Howard Bandy "Quantitative Trading Systems" & systems design Q&A

11bblandin · 1 December 2015

I guess my question pertains more to trading systems driven by machine learning, but can also apply to rules-based systems that use chart patterns as setups. Since all past information must be contained in each data point if you wish to include indicator values or candle characteristics from prior bars, won't this affect the accuracy of a monte carlo analysis?

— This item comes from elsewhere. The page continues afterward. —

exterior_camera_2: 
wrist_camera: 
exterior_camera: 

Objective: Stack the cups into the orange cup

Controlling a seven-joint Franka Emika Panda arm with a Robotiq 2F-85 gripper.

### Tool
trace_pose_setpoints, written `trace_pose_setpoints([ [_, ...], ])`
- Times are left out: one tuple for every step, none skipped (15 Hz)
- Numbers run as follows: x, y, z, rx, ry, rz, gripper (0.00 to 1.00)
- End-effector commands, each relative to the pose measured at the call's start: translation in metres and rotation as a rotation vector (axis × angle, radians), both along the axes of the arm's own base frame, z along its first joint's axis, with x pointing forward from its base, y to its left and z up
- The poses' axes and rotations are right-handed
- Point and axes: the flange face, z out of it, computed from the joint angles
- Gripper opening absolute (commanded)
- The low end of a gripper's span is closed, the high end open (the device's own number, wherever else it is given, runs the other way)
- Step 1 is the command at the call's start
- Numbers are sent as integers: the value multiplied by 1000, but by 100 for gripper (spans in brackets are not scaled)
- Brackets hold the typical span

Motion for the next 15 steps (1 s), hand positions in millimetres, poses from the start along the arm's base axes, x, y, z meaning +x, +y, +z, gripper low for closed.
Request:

If (as in the book) you use RSI values from the three most recent bars as inputs for a model, should we attempt to retain a similar pattern in a MC simulation? If the prediction generated by the model depends on all of these inputs, then I would think there is inherently some serial correlation in signals to be short or be flat. For instance, if a model determines that a sequence of three days with rising (or falling) RSI values is predictive of a price increase or decrease, shouldn't that be taken into account? A MC simulator will likely sample three consecutive days that don't display the characteristics that would have generated a long or flat signal in the first place.

I still think that MC analysis is extremely useful in examining confidence levels of future outcomes, just wondering if anyone has proposed a way to overcome this, or if it's even significant. I haven't found anything

howardbandy · 2 December 2015

Greetings --

There is a fundamental difference in the approach the developer takes when using traditional trading system development versus using machine learning development.

When using a traditional trading system development platform to build a formula-based trading system, the indicators and rules are written and interpreted first, these generate buy and sell signals, resulting in trades, which are analyzed. In short -- examine an indicator, see what happens later.

When using machine learning to build trading systems, a set of data that includes both indicator values (predictor variables) and buy and sell signals (target variables) is created, with the buy and sell signals formed so that the resulting trades are the ones the developer would like to take. All of this data is passed to the machine learning / pattern identification toolkit where a set of rules or equations are formed that relate the indicator data to the signals. In short -- desirable trades first, then see what happened earlier.

The machine learning toolkit, such as scikit-learn, has a large number of model templates that can be used to fit the indicator data to the signals. One of those models is decision tree. Others include support vector machine, linear regression, neural network, and many more. Traditional trading system development platforms (almost always) use the decision tree template for the model. Decision trees are tree-like sequences of if-then-else statements guiding the computations to "leafs" that have values of Buy or Sell. They have the advantage of being easy to understand. As evidenced by the profitability of traditional systems, decision trees can produce excellent trading systems. One of their weaknesses is a tendency to overfit during training / optimization. This results in them being overly fit to the in-sample data with poor performance out-of-sample.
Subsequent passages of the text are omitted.